# Task requirements:
Reproduce each line below precisely. Drop the pictures.

——

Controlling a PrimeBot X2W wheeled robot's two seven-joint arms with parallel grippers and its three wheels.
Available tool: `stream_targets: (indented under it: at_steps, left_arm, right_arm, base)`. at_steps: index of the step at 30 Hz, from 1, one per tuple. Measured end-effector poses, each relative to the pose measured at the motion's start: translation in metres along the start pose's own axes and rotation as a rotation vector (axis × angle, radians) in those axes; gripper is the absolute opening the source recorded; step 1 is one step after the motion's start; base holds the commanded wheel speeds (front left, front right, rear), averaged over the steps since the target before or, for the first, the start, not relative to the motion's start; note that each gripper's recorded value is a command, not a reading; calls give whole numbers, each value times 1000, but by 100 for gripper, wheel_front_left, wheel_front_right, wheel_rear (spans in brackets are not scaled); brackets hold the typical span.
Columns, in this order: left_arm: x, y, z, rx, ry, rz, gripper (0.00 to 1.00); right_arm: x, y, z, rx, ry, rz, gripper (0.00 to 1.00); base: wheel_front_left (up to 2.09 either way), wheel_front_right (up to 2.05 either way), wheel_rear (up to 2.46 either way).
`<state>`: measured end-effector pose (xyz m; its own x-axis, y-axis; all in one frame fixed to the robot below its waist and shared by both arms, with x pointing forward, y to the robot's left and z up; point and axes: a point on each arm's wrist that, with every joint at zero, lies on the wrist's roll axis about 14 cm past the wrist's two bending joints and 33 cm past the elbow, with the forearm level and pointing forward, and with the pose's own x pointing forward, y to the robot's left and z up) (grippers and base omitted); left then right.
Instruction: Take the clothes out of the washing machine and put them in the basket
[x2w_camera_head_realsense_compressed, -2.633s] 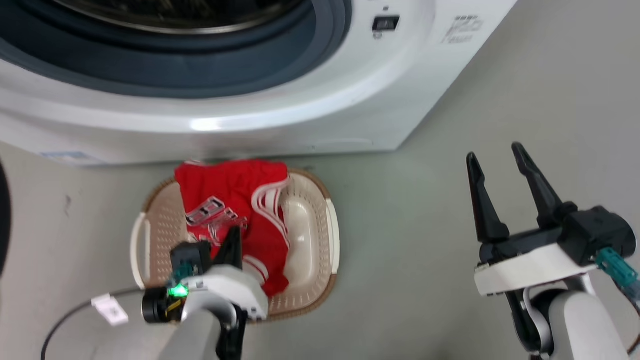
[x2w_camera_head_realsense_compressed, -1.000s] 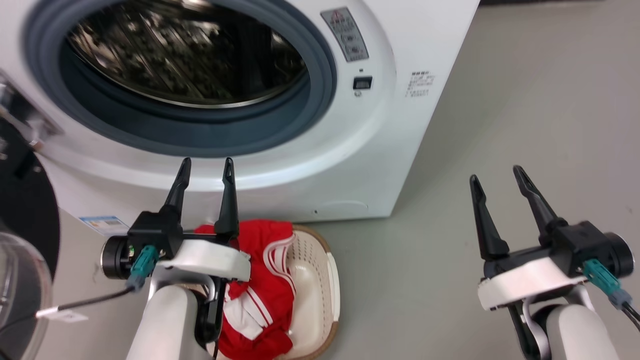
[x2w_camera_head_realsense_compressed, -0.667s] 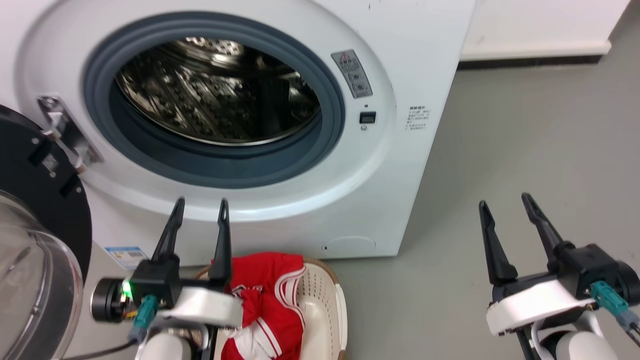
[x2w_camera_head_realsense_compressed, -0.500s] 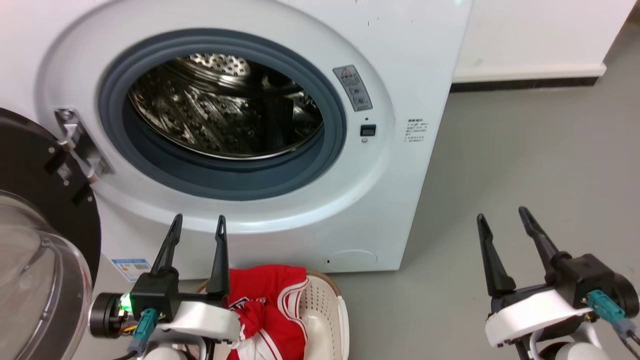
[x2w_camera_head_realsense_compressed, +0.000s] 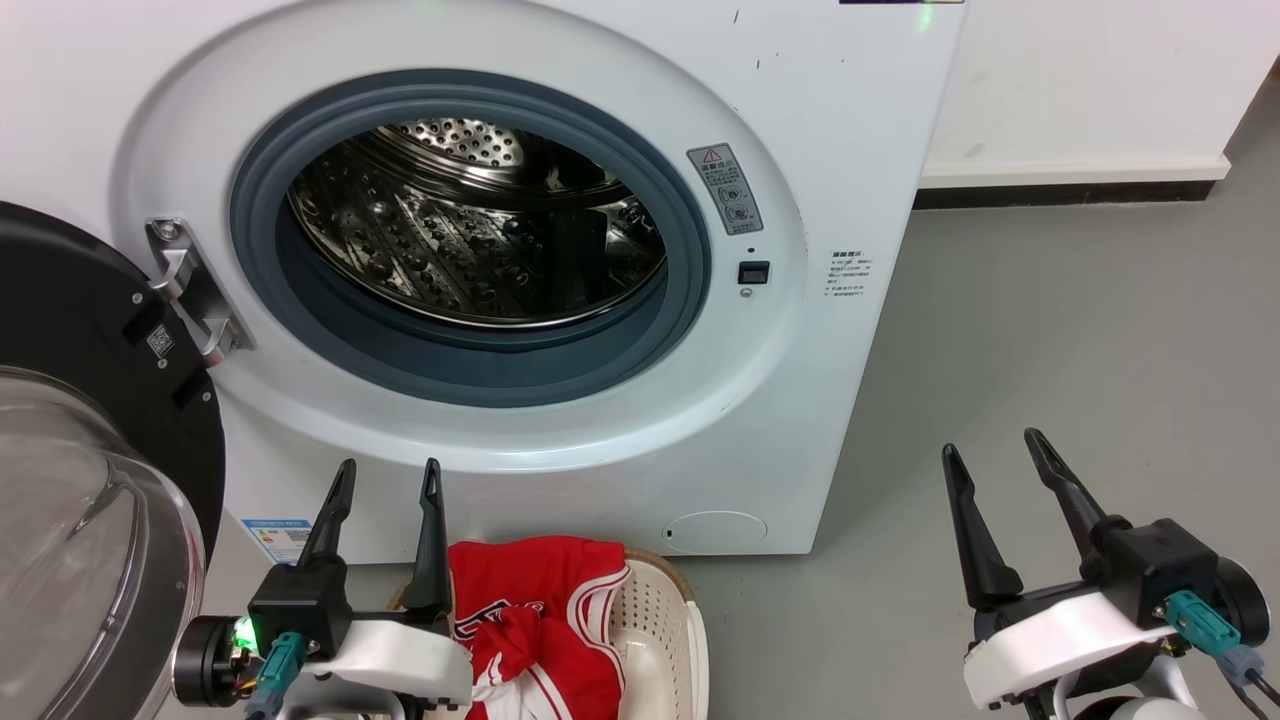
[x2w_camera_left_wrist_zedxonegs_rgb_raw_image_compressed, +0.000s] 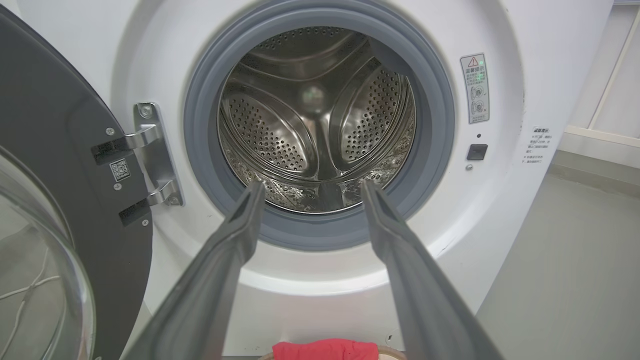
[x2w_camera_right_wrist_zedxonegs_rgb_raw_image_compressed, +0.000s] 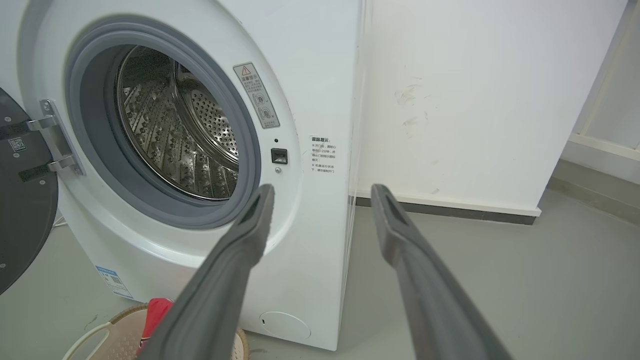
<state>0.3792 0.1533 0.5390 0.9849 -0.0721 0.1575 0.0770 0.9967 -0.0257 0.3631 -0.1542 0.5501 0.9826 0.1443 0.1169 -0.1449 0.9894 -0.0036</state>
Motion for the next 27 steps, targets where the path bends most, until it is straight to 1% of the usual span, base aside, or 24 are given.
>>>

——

# Answer area:
Controlling a PrimeBot X2W wheeled robot's two seven-joint arms with parallel grippers and its three wheels.
Available tool: `stream_targets: (indented under it: at_steps, left_arm, right_arm, base)`. at_steps: index of the step at 30 Hz, from 1, one per tuple. Measured end-effector poses, each relative to the pose measured at the motion's start: translation in metres along the start pose's own axes and rotation as a rotation vector (axis × angle, radians) in those axes; gripper is the absolute opening the source recorded; step 1 is one step after the motion's start; base holds the commanded wheel speeds (front left, front right, rear), averaged over the steps since the target before or, for the first, the start, not relative to the motion's start; note that each gripper's recorded value is a command, not a reading; calls give whole numbers, each value times 1000, but by 100 for gripper, wheel_front_left, wheel_front_right, wheel_rear (spans in brackets are not scaled); brackets hold the typical span.
Columns, in this order: left_arm: x, y, z, rx, ry, rz, gripper (0.00 to 1.00); right_arm: x, y, z, rx, ry, rz, gripper (0.00 to 1.00); base: wheel_front_left (up to 2.09 either way), wheel_front_right (up to 2.05 either way), wheel_rear (up to 2.46 either way).
`<state>`: measured end-effector pose (xyz m; its own x-axis, y-axis; all in one frame fixed to the robot below its waist and shared by both arms, with x pointing forward, y to the robot's left and z up; point and axes: a point on each arm's wrist that, with every joint at zero, lies on the wrist's roll axis about 14 cm past the wrist's two bending joints and 33 cm past the elbow, with the forearm level and pointing forward, and with the pose's own x pointing forward, y to the robot's left and z up) (grippers and base omitted); left then right.
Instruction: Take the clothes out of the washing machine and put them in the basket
[x2w_camera_head_realsense_compressed, -2.633s] 
[x2w_camera_head_realsense_compressed, -1.000s] 
[x2w_camera_head_realsense_compressed, -0.667s] 
[x2w_camera_head_realsense_compressed, -0.500s] 
[x2w_camera_head_realsense_compressed, +0.000s] 
[x2w_camera_left_wrist_zedxonegs_rgb_raw_image_compressed, +0.000s] 
[x2w_camera_right_wrist_zedxonegs_rgb_raw_image_compressed, +0.000s] 
<state>0.3792 0.1533 0.5390 0.9849 -0.0721 0.1575 0.0770 0.9967 -0.0257 0.3631 -0.1542 0.5501 0.9826 0.1443 0.1169 -0.1449 0.9894 -0.0036</state>
Motion for the next 27 steps, targets where the path bends most, until it is straight to 1% of the usual span, base aside, or 24 are given.
>>>

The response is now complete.